WHAT YOU WILL DO:
Below are records; report the number of lines in them that include the word "floral", with no other text.

***** EXCERPTED RECORDS

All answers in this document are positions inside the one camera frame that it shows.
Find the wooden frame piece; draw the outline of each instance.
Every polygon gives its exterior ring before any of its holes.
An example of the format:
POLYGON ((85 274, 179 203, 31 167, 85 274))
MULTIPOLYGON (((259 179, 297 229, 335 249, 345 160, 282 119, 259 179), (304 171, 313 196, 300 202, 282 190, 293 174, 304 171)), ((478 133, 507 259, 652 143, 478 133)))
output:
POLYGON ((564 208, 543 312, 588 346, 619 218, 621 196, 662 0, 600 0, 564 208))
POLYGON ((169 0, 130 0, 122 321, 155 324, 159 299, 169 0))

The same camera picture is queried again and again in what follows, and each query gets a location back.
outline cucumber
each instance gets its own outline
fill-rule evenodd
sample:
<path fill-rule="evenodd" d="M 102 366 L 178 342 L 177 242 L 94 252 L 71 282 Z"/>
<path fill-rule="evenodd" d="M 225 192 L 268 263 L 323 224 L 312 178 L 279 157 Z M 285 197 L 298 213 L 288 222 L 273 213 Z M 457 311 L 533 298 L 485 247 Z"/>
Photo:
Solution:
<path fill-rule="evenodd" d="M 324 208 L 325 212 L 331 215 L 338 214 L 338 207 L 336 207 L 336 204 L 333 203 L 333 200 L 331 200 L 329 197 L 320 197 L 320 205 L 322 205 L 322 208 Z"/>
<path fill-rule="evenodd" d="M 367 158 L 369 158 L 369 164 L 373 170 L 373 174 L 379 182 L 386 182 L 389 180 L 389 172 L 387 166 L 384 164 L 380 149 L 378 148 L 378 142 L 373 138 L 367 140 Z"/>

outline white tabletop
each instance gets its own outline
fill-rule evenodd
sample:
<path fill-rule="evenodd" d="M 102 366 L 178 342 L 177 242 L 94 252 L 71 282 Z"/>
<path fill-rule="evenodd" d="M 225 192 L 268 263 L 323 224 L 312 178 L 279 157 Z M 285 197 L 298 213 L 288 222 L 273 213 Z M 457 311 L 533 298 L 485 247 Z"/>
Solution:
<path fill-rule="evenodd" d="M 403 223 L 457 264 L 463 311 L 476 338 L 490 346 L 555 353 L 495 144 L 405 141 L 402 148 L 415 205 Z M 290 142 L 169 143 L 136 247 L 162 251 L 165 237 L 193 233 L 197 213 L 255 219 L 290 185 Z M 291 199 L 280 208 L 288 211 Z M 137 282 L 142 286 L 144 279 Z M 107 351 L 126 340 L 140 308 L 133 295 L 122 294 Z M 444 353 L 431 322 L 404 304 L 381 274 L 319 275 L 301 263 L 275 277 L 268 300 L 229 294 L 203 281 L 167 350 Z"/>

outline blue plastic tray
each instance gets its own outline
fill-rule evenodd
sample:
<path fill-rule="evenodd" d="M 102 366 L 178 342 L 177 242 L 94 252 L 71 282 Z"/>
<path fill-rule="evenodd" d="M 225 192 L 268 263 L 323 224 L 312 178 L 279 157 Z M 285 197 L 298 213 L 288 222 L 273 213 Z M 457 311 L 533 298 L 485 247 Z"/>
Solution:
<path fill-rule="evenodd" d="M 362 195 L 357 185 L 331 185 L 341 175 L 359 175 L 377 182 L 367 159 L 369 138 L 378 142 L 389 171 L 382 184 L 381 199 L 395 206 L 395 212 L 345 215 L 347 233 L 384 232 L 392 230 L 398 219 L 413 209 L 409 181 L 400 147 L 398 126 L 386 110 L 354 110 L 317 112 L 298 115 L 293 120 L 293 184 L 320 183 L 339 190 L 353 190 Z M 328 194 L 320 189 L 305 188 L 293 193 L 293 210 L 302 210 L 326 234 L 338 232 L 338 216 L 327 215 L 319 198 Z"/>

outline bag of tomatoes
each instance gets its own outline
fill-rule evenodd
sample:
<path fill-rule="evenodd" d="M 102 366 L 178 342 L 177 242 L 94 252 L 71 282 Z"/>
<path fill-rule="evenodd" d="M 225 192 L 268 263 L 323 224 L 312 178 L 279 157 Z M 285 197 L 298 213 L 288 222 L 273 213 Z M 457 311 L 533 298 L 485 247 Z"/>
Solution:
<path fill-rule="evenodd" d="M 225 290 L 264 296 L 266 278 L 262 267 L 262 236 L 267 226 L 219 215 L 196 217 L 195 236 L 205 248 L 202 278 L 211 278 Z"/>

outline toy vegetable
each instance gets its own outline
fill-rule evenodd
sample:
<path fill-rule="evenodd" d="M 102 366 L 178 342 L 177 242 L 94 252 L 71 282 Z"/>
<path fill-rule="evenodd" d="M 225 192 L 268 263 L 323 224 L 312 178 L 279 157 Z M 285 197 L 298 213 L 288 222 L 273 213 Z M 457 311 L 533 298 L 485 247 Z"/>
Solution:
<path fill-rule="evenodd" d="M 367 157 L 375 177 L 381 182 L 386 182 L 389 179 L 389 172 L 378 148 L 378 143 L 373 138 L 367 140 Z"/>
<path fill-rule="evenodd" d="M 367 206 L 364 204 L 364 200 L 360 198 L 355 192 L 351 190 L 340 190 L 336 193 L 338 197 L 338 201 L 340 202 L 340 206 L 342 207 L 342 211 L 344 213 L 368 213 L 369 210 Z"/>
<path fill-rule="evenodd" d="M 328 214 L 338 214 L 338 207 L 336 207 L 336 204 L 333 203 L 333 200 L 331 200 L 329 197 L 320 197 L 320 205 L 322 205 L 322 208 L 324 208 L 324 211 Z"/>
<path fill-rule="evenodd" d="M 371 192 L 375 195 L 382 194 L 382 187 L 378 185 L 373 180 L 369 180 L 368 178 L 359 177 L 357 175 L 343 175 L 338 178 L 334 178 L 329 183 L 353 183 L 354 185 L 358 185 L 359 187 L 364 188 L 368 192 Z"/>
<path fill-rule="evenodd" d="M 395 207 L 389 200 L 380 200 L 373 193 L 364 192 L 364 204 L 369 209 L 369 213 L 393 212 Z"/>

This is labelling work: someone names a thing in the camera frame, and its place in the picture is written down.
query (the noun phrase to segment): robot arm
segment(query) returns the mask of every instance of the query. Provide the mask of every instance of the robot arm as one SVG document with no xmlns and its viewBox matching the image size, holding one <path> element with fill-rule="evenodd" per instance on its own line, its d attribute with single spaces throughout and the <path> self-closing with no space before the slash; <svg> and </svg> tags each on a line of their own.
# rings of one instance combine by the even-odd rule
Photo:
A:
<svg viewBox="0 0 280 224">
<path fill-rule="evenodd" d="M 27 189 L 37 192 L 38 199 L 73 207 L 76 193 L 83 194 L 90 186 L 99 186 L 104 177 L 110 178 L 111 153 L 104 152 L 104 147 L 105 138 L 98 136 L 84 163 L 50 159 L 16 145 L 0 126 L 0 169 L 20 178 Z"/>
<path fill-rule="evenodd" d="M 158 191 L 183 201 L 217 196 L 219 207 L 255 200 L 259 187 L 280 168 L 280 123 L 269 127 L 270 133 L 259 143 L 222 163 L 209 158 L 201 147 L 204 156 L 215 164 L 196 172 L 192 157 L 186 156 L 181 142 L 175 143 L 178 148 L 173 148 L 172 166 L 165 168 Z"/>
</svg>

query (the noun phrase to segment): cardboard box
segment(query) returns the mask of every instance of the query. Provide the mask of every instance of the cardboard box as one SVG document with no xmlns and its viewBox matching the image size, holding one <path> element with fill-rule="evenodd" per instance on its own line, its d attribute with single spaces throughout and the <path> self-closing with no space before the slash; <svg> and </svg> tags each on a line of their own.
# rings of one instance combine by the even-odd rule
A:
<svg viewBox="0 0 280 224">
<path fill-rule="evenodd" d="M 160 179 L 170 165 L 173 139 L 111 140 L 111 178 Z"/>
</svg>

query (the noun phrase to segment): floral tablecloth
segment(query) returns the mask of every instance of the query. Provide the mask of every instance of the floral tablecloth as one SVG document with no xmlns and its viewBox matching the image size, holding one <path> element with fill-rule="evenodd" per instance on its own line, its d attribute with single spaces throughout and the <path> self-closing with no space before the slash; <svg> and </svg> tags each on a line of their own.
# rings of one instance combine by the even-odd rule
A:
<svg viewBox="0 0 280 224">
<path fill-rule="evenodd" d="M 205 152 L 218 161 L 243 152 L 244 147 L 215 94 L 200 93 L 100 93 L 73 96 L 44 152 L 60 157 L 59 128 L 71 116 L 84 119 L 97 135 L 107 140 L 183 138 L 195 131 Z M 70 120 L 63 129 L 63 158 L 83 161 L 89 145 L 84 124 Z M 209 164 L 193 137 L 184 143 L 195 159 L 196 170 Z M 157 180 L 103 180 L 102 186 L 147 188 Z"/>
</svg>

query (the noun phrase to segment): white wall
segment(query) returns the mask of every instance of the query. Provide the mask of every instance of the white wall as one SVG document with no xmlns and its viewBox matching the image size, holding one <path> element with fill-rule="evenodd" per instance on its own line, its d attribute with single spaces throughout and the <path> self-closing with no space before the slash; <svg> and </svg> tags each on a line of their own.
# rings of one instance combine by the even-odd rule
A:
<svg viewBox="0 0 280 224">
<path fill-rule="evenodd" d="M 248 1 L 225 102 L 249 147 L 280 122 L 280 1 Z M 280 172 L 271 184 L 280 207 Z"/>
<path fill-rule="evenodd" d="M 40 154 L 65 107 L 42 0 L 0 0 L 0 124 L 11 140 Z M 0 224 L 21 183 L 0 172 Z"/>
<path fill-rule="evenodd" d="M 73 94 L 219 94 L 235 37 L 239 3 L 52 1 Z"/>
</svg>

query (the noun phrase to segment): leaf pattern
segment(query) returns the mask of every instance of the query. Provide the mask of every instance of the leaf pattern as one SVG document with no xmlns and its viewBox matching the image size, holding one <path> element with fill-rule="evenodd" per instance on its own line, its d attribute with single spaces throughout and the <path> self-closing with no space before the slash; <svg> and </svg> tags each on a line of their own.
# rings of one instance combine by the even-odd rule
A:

**********

WRITTEN ANSWER:
2